GC31E-1244
Impact of Water Availability on Regional Power System Operations – A Case Study of ERCOT
Abstract:
Impact of water availability on regional power system operations – A case study of ERCOTThermal power plants are the largest single source of water withdrawals in the United States, mainly for cooling purposes. The amount of water that is required for cooling is highly dependent on a number of factors including the generation technologies being used, the temperature of the input water, and the total electricity load in the system. During summer months, many of these factors coincide to greatly increase the demand for water in a power system. Electricity demand typically reaches its annual peak when temperatures are high due to increased air conditioning loads. Ambient water temperatures also increase, meaning that greater quantities of water are required to provide the same amount of cooling at thermal generation plants. Finally, water availability is generally constrained due to seasonal effects and potential droughts. This raises concerns that water scarcity may lead to forced de-rating at some power plants during periods of peak demand, resulting in a more vulnerable and less reliable energy system.
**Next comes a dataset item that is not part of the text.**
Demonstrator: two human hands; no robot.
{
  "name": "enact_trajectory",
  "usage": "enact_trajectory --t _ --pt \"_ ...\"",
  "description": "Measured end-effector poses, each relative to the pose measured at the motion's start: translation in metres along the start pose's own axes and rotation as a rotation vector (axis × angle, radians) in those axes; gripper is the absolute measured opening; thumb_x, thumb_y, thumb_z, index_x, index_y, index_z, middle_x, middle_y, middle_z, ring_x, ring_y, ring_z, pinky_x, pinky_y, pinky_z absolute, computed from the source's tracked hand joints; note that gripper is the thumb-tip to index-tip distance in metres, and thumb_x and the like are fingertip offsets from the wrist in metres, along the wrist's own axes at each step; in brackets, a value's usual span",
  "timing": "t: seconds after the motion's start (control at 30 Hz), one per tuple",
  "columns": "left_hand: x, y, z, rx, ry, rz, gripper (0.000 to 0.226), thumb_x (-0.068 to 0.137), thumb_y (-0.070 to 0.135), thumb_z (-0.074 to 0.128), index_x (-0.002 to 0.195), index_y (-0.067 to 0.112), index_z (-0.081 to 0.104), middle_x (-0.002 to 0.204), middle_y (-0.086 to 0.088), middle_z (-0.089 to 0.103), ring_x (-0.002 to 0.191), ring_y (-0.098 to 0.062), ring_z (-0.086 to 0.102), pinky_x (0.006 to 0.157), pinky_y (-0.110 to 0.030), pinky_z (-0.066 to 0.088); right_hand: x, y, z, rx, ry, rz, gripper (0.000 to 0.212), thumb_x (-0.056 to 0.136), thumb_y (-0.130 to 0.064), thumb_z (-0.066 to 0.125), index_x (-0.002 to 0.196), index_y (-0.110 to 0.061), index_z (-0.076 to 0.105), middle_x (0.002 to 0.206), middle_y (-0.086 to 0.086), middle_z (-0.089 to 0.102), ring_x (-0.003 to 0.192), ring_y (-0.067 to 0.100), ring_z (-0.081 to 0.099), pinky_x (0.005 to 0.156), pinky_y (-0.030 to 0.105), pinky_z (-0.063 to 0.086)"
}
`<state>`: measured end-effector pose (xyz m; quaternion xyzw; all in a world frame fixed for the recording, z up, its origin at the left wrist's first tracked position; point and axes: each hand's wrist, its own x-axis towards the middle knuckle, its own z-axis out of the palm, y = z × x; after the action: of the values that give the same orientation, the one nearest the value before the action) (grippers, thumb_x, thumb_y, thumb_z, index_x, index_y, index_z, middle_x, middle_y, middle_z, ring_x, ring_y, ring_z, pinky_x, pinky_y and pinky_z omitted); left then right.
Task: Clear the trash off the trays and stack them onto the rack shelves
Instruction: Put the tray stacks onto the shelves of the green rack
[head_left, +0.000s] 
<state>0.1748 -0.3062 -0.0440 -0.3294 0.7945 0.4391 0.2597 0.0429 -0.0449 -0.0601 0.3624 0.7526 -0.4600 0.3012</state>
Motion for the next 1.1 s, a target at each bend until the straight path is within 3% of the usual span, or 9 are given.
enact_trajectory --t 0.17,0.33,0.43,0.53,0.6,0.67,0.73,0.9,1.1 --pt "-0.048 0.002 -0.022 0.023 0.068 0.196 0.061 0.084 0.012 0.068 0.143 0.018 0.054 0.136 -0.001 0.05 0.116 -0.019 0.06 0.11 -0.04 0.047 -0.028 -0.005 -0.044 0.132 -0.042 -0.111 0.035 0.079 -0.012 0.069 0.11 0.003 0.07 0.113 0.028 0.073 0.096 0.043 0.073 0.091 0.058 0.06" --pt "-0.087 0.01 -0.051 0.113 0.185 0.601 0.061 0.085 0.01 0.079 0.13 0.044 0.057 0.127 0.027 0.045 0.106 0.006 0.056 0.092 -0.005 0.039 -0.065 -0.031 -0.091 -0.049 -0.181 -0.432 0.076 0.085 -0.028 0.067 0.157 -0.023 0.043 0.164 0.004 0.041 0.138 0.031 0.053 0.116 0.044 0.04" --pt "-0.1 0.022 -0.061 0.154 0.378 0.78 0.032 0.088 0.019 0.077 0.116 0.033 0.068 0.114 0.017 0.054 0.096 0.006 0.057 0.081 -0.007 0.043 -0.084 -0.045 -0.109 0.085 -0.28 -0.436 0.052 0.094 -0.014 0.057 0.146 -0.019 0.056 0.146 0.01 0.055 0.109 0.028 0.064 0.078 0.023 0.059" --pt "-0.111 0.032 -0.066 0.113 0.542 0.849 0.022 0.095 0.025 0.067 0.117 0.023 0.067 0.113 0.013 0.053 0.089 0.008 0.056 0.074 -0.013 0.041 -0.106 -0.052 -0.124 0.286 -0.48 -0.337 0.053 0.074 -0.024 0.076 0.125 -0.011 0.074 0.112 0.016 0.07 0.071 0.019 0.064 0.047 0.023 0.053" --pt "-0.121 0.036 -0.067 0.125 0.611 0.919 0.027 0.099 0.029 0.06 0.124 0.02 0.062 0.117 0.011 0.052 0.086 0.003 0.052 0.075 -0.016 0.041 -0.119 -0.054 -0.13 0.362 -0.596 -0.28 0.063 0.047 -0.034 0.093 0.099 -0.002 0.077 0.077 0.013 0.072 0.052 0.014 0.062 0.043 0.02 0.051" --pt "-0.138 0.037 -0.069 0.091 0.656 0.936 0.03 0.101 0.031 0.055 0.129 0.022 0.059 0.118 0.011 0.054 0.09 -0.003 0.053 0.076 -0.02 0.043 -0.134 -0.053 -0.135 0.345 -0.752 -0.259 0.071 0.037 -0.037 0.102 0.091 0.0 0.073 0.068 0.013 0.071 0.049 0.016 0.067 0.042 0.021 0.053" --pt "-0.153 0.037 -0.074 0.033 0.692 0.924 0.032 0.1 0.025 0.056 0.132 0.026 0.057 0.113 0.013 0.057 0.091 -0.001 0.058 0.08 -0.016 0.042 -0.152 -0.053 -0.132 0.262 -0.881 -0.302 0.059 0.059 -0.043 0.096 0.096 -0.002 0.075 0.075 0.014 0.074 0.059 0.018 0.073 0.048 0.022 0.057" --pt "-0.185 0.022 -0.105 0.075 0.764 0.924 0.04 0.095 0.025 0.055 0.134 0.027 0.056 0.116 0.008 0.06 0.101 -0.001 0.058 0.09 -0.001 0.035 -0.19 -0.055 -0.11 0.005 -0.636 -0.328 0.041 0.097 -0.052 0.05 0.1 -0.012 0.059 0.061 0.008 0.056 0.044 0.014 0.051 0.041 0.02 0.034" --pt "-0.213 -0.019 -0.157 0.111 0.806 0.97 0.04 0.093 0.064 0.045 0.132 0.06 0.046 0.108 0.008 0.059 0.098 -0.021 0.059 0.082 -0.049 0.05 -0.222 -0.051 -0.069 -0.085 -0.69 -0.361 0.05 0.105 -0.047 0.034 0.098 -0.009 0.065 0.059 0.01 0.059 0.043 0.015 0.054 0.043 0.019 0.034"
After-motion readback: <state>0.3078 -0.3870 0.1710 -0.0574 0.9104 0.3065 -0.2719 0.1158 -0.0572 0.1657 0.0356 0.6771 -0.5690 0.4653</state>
While increasing attention has recently been given to the inexorable link between water and energy, most commercial power models do not explicitly account for water use when optimizing system operation. We apply the AURORAxmp power modeling software to a case study analysis of the ERCOT power system to determine the water requirements of the system during periods of peak power demand. We then analyze water availability by location and time to identify potential supply shortages, which may reduce actual power generation availability. These data are fed back into the power systems model and specific generation units are de-rated as necessitated by water constraints. We then analyze these results to determine how the optimal generation mix, system reliability, and wholesale electricity prices may be affected by when the ERCOT power system is operated under water constraints.